→ **EXERCISE OBJECTIVE**
Give, as a bare number, the count of lines below that contain "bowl".

→ **DATA PROVIDED**
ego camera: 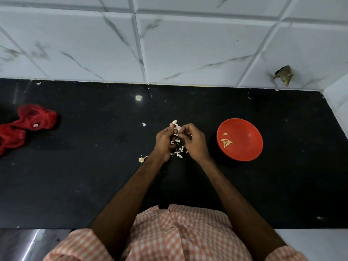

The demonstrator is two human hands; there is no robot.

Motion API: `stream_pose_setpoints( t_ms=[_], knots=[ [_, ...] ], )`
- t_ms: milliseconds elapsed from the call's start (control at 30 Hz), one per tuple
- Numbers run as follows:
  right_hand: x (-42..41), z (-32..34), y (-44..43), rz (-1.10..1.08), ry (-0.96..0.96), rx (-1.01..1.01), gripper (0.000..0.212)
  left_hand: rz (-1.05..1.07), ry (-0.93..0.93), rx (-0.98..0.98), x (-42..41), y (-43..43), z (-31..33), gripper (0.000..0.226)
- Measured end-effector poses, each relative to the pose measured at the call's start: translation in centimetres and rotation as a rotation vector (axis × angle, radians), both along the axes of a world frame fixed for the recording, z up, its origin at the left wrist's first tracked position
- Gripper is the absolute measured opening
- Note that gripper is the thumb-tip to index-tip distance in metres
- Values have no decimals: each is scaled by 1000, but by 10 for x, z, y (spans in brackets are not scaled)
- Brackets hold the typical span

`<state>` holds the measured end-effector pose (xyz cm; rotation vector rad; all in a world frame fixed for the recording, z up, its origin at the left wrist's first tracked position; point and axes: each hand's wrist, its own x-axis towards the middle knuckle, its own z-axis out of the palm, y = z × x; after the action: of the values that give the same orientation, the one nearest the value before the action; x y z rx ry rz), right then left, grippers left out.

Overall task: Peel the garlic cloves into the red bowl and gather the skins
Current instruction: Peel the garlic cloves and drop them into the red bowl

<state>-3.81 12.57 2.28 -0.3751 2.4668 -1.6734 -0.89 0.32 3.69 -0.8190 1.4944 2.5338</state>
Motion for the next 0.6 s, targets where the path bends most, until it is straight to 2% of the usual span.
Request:
stream_pose_setpoints(
  t_ms=[133,267,400,467,600],
  knots=[
    [-6,5,6,-66,-21,-25,17,-24,-1,-35,1,0,3,30],
    [-10,13,2,-130,-43,-88,5,-65,-5,-115,1,2,3,30],
    [-12,15,-3,-104,-33,-84,14,-122,4,-188,1,3,3,27],
    [-13,13,-5,-90,-38,-80,9,-135,13,-250,1,4,4,24],
    [-16,12,-3,-101,-66,-61,2,-114,137,-374,-2,9,5,25]
  ],
)
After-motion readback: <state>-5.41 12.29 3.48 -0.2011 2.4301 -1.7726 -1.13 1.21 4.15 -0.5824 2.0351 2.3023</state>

→ **EXERCISE OUTPUT**
2